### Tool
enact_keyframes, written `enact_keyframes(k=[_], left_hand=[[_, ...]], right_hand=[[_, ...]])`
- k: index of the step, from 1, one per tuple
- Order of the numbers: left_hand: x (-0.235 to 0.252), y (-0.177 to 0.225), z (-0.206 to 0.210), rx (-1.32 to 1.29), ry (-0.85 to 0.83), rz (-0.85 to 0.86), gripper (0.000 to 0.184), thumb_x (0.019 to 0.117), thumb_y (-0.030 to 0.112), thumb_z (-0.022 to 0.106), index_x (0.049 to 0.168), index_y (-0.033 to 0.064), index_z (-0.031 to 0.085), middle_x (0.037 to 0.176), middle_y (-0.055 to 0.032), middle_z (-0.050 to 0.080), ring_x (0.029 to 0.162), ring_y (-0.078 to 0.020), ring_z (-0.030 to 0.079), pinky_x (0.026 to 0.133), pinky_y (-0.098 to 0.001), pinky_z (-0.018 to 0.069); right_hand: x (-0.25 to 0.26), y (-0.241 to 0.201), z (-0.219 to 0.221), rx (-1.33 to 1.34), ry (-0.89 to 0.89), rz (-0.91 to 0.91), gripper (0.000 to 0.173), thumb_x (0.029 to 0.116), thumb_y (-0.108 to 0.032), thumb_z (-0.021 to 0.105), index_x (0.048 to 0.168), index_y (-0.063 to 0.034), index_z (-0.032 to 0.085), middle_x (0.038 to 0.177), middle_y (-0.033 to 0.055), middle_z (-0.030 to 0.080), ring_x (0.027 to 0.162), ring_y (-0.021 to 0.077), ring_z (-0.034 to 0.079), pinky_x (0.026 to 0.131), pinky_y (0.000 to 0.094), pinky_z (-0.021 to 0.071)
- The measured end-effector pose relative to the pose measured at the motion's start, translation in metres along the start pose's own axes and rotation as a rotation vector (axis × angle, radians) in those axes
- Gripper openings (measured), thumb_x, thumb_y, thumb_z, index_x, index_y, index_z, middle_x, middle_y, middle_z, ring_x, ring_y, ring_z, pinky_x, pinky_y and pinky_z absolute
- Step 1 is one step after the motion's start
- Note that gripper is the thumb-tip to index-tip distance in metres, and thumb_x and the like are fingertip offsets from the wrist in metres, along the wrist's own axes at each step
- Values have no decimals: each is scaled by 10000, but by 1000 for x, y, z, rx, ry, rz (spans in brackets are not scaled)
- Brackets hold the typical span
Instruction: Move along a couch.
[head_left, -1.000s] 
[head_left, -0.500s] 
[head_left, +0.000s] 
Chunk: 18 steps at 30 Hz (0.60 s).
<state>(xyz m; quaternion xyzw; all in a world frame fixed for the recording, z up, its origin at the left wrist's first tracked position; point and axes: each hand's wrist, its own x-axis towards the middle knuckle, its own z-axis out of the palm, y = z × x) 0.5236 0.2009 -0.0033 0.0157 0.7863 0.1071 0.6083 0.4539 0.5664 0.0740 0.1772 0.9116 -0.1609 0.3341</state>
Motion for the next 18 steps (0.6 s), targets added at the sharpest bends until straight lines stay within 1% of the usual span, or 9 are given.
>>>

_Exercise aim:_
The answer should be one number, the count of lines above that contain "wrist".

_Answer to this problem:_
2